In Italia, quasi la metà delle donne con un’età superiore ai 50 anni soffre di un prolasso pelvico di grado moderato. Due su cento, ne hanno una forma grave. Inoltre, gli ultimi studi riportano che il 50% delle donne che ha avuto due o tre gravidanze ha, nell’età media, una patologia da prolasso.

Se si aggiunge che almeno 8 milioni di persone in Italia soffrono di stipsi, che a sua volta può essere un segno di prolasso, e che solo il 20% si rivolge a uno specialista, si riesce ad avere un quadro preciso della situazione.

Per poter trattare le problematiche funzionali delle pelvi (che possono essere legate ai prolassi degli organi pelvici -vescica, utero e retto – e che si traducono in problemi di difficile o ostruita defecazione, incontinenza, disturbi urinari e genitali) è necessario un approccio multidisciplinare che prenda in cura la paziente dalla diagnosi ai percorsi pre operatori, al trattamento chirurgico (ove necessario) e la riabilitazione post operatoria.

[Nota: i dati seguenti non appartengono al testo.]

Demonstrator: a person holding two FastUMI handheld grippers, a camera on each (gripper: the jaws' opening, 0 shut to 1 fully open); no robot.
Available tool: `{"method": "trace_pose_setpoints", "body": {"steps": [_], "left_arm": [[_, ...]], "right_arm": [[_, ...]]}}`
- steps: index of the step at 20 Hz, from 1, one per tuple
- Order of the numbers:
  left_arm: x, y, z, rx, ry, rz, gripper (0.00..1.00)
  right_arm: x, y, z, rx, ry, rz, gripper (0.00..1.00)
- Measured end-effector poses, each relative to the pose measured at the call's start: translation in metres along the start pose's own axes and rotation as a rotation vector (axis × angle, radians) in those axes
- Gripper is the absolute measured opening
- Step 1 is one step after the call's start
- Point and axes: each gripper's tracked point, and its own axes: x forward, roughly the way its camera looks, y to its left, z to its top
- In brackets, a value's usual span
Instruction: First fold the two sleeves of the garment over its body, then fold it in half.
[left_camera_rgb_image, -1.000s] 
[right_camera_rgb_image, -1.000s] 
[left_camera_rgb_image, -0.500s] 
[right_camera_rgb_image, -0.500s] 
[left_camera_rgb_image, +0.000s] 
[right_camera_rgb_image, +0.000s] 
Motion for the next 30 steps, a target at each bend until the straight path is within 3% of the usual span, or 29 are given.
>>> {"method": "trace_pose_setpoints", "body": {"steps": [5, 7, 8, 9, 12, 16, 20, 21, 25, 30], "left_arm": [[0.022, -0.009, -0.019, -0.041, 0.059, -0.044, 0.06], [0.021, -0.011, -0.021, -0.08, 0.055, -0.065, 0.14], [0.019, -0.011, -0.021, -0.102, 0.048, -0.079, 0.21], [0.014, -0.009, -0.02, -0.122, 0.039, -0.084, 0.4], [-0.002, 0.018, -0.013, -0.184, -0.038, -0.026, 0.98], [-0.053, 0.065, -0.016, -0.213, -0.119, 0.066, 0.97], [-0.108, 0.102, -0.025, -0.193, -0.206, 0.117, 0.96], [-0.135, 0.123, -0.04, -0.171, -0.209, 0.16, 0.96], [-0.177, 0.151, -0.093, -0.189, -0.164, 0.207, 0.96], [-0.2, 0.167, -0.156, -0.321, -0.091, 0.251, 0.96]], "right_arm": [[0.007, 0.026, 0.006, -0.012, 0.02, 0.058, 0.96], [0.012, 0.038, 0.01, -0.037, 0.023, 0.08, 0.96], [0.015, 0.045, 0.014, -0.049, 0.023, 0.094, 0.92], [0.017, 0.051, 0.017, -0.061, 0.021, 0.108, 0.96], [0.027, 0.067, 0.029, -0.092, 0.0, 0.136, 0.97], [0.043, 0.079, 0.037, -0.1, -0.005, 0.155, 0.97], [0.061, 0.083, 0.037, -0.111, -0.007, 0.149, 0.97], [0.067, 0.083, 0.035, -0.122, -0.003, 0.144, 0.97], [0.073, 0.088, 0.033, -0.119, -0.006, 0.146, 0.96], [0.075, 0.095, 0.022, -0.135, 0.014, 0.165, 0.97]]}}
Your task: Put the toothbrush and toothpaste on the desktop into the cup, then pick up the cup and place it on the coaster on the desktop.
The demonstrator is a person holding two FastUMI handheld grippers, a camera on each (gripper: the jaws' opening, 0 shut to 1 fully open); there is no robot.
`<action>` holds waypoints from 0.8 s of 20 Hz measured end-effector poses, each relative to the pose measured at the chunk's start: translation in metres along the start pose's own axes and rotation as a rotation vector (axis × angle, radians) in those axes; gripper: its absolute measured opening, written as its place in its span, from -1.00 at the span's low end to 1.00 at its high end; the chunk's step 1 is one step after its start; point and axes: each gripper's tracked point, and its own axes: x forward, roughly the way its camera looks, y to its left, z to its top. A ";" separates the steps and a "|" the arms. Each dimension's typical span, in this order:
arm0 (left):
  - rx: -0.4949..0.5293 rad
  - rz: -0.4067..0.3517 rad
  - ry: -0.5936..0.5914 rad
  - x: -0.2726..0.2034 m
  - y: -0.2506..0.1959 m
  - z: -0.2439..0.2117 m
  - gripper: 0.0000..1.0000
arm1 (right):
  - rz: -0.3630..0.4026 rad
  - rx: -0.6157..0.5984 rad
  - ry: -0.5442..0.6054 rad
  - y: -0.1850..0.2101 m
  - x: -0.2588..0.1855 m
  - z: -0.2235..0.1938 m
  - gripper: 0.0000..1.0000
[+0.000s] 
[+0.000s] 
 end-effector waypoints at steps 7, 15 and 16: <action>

Il workshop in Humanitas Castelli

Per approfondire il ruolo fondamentale nella cura delle patologie pelviche di una “Pelvic Unit” in tutti i centri specializzati e permettere una formazione sul campo delle migliori tecniche chirurgiche per il trattamento del prolasso pelvico e dell’ostruita defecazione, Humanitas Castelli di Bergamo ha organizzato, lunedì 28 e martedì 29 novembre, un workshop dal titolo “La Pelvic Unit: percorsi diagnostici e trattamenti chirurgici”.

Organizzatore del corso è stato il dottor Sergio Agradi, responsabile della Proctologia di Humanitas Castelli, che, affiancato dalla sua équipe, ha ospitato i sei specialisti provenienti da tutta Italia nelle due giornate divise in una sessione teorica e in una sessione pratica in sala operatoria.

“Obiettivo del corso è spiegare e mostrare, attraverso i live in sala operatoria, tecniche consolidate su cui, da diversi anni, siamo un’eccellenza: la tecnica STARR per l’ostruita defecazione e la POPS per il prolasso pelvico. Entrambe sono tecniche mininvasive che permettono di ripristinare l’anatomia e la normale funzionalità dell’intera area pelviperineale, con evidenti benefici per i pazienti in termini di dolore post operatorio e rapida ripresa della quotidianità. Il riscontro dei discenti è stato molto positivo e lavoreremo per organizzare nuovi workshop così da stimolare il confronto e la formazione continua”, ha dichiarato il dottor Agradi.